What to do – Each line of the data below from the one holding "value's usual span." to the one holding "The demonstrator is", inclusive, is to be reproduced exactly; no other line belongs in the answer.

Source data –

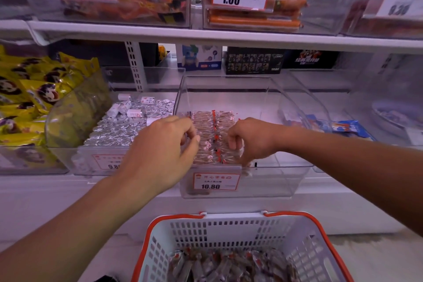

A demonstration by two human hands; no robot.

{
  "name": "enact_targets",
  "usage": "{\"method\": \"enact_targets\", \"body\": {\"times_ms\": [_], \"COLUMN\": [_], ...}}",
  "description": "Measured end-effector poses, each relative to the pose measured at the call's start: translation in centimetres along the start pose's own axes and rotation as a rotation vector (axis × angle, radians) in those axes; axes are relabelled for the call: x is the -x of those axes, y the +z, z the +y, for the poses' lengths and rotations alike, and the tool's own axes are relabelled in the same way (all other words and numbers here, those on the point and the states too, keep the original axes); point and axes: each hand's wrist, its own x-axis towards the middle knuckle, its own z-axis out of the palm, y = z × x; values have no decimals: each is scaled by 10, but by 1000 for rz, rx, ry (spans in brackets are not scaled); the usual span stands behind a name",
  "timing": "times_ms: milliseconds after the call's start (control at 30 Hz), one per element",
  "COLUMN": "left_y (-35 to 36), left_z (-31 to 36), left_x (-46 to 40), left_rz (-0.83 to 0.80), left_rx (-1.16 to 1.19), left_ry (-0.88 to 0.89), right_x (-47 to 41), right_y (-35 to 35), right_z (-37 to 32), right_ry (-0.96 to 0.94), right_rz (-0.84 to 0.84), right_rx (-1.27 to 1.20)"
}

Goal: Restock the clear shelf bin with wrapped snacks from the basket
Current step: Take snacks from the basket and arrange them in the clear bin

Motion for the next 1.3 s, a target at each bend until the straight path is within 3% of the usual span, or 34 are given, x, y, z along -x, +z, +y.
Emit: {"method": "enact_targets", "body": {"times_ms": [333, 433, 500, 533, 567, 633, 733, 800, 867, 967, 1100, 1200, 1300], "left_y": [-3, -10, -9, -3, 8, 39, 99, 134, 164, 210, 259, 280, 295], "left_z": [8, 15, 19, 21, 24, 28, 22, 9, -2, -9, -3, 2, 8], "left_x": [1, 6, 16, 22, 30, 50, 93, 128, 167, 231, 290, 301, 300], "left_rz": [6, 64, -64, -176, -306, -601, -1108, -1396, -1558, -1661, -1596, -1419, -1325], "left_rx": [-102, -94, -31, -21, -34, -105, -218, -219, -243, -240, -59, 56, 107], "left_ry": [25, 160, 332, 393, 409, 332, 80, -185, -368, -394, -620, -864, -955], "right_x": [4, 30, 65, 86, 104, 122, 104, 97, 109, 141, 150, 136, 121], "right_y": [-11, -26, -22, -15, -3, 37, 136, 212, 282, 360, 390, 408, 424], "right_z": [-13, -16, -15, -10, -7, -5, -17, -31, -32, -19, -11, -15, -32], "right_ry": [-35, -71, -84, -92, -92, -19, 175, 227, 270, 368, 627, 556, 477], "right_rz": [65, 303, 497, 507, 415, 30, -425, -573, -627, -729, -764, -774, -772], "right_rx": [-103, -181, -277, -370, -494, -688, -655, -517, -349, -236, -490, -420, -558]}}
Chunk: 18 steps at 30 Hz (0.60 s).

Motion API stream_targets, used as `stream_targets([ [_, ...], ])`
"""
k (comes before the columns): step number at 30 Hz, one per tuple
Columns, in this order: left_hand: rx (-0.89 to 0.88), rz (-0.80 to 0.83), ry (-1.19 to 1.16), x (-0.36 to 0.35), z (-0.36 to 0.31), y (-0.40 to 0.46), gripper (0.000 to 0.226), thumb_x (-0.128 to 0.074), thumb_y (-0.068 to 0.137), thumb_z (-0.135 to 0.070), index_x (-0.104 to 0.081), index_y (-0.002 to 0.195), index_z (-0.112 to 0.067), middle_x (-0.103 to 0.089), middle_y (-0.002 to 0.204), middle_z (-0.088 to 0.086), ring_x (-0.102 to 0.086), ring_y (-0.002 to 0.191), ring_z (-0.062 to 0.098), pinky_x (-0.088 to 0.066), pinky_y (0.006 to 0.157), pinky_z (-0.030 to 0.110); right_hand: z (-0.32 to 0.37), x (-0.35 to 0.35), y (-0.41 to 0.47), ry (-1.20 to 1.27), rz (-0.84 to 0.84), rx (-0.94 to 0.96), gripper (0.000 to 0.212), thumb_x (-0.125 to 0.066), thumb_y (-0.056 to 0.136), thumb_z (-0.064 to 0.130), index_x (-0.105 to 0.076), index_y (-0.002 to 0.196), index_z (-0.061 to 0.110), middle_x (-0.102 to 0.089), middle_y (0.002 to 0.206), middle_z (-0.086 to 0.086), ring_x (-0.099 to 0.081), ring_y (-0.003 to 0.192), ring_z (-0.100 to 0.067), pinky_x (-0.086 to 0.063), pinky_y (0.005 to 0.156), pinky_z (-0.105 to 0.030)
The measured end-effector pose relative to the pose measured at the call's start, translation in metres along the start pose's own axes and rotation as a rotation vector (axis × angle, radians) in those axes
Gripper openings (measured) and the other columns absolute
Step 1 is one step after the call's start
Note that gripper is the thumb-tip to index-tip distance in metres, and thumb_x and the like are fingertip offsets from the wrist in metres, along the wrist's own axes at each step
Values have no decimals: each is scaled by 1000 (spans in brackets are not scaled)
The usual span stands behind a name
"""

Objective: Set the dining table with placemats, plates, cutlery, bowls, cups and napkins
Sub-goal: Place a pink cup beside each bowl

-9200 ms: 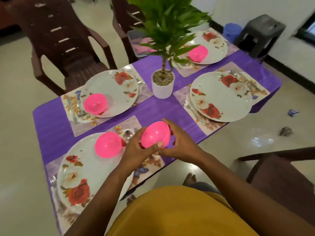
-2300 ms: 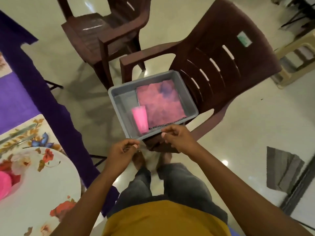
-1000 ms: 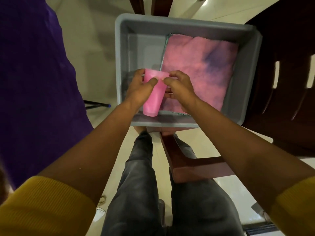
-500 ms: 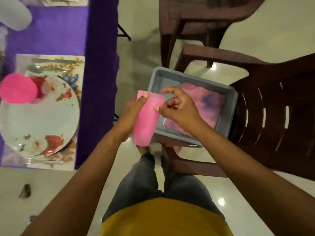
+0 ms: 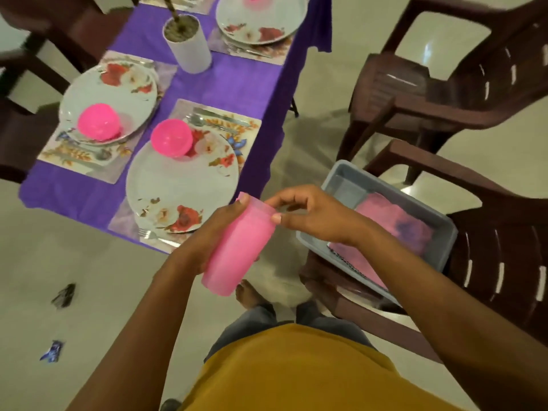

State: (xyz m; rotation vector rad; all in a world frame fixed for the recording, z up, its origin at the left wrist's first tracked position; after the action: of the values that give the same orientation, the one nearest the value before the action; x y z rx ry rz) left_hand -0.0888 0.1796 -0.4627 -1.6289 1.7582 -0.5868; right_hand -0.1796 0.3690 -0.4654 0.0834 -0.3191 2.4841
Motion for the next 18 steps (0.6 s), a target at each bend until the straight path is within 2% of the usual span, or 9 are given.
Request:
stream_targets([
  [2, 11, -5, -26, 21, 8, -13, 91, -70, 75, -78, -61, 133, -9, -68, 119, 32, -69, 94, 44, -56, 86, 52, 10, -22, 14, 54, 118, 2, 26, -63, 101, 10, -68, 125, 1, -74, 113, -16, -71, 104, -26, -56, 94, -38],
  [5, 12, -21, -50, 49, 16, -30, 87, -68, 77, -75, -60, 133, -9, -70, 117, 32, -71, 92, 43, -55, 91, 57, 24, -53, 33, 45, 188, 13, 26, -60, 99, 13, -69, 122, 2, -72, 107, -23, -68, 95, -22, -54, 88, -39],
  [8, 5, -30, -49, 76, 20, -44, 102, -80, 61, -82, -59, 133, -13, -73, 112, 29, -73, 91, 42, -59, 84, 53, 33, -79, 51, 16, 189, 27, 23, -60, 98, 16, -70, 118, 10, -73, 106, -19, -70, 96, -25, -56, 89, -45],
  [9, 3, -40, -71, 86, 21, -47, 101, -80, 62, -79, -57, 134, -13, -73, 112, 29, -73, 90, 41, -62, 79, 50, 34, -88, 59, 4, 185, 30, 24, -60, 98, 17, -71, 118, 9, -73, 106, -18, -70, 97, -28, -56, 90, -48],
  [11, -9, -48, -126, 103, 20, -53, 86, -75, 77, -71, -55, 135, -11, -73, 112, 29, -74, 87, 39, -64, 72, 46, 38, -104, 73, 2, 162, 22, 27, -61, 97, 17, -71, 118, 4, -73, 107, -19, -69, 99, -34, -56, 89, -51],
  [14, -21, -20, -159, 121, 17, -59, 64, -61, 86, -63, -64, 121, -10, -74, 104, 26, -73, 79, 34, -62, 68, 42, 43, -120, 93, 11, 132, -2, 26, -62, 97, 12, -71, 118, 1, -75, 107, -15, -71, 98, -26, -55, 88, -42],
  [16, -25, -14, -182, 136, 17, -61, 61, -55, 86, -61, -67, 115, -8, -74, 98, 24, -73, 75, 32, -62, 64, 39, 47, -130, 105, 24, 122, -19, 22, -62, 97, 8, -73, 117, 6, -76, 108, -14, -72, 99, -29, -56, 90, -44],
  [18, -25, -30, -195, 148, 19, -60, 65, -56, 86, -61, -64, 121, -7, -75, 98, 23, -73, 75, 32, -63, 63, 37, 51, -137, 114, 32, 120, -31, 21, -63, 96, 8, -74, 112, 16, -77, 106, -11, -72, 99, -31, -56, 92, -45],
])
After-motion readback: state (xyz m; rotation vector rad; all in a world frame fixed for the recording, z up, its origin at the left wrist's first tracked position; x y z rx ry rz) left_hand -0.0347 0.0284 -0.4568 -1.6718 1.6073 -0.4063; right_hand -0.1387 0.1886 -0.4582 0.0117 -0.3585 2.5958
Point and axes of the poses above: each hand's wrist, its own y-axis towards the middle knuckle, its own x-axis out of the back of the hand, z = x × y, the point moved 3 cm from there along y, towards the middle knuckle
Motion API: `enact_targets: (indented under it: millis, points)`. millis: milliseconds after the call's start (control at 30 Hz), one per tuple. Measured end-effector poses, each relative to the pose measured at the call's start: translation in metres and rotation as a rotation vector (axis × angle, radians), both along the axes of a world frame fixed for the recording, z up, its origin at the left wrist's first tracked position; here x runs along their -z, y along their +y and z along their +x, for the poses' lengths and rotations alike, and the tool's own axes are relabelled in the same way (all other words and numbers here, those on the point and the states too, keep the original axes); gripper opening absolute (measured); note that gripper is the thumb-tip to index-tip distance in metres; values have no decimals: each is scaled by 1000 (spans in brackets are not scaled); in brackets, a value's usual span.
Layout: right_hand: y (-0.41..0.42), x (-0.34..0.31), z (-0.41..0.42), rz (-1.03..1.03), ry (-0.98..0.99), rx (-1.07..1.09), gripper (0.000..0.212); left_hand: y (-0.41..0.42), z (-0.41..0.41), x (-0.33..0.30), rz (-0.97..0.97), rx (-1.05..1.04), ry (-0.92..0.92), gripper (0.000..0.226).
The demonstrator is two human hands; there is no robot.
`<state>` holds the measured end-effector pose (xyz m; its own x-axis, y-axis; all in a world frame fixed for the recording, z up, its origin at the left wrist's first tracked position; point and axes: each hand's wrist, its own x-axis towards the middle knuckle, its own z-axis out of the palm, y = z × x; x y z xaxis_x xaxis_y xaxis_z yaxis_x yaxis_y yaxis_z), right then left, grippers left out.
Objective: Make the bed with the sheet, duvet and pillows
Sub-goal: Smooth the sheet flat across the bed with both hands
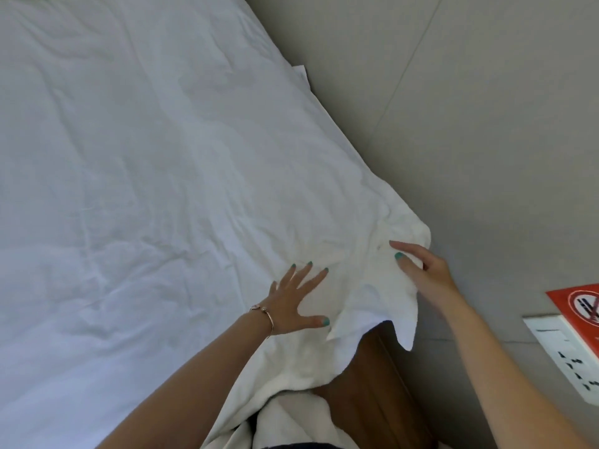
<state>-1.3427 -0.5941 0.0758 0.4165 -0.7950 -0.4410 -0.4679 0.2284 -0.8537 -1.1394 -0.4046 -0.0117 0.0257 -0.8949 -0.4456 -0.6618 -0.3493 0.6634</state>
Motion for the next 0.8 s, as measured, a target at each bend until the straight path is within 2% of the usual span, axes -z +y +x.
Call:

Answer to this exercise –
Motion API: `enact_targets: (indented under it: millis, points)`. millis: milliseconds after the call's start (control at 30 Hz), one per tuple. Measured end-effector poses, each relative to the pose measured at the call's start: translation in metres and rotation as a rotation vector (axis × angle, radians), both along the axes of a world frame fixed for the recording, z up, its origin at the left wrist's first tracked position; here x runs along their -z, y along their +y and z along their +x, for the poses' lengths and rotations alike, and the tool's own axes are relabelled in the same way (all other words and numbers here, those on the point and the states too, keep the original axes); gripper opening absolute (measured); note that gripper is the thumb-tip to index-tip distance in metres; values have no decimals: each is scaled by 1000 (spans in brackets are not scaled); in brackets, a value's usual span.
Layout: right_hand: y (-0.41..0.42), x (-0.34..0.31), z (-0.41..0.42), rz (-1.03..1.03), ry (-0.98..0.99), rx (-1.07..1.09), gripper (0.000..0.212); left_hand: y (-0.41..0.42), z (-0.41..0.41), x (-0.33..0.30), rz (-0.97..0.97), rx (-1.05..1.04), ry (-0.92..0.92), gripper (0.000..0.226).
The demonstrator is two human hands; there is no robot.

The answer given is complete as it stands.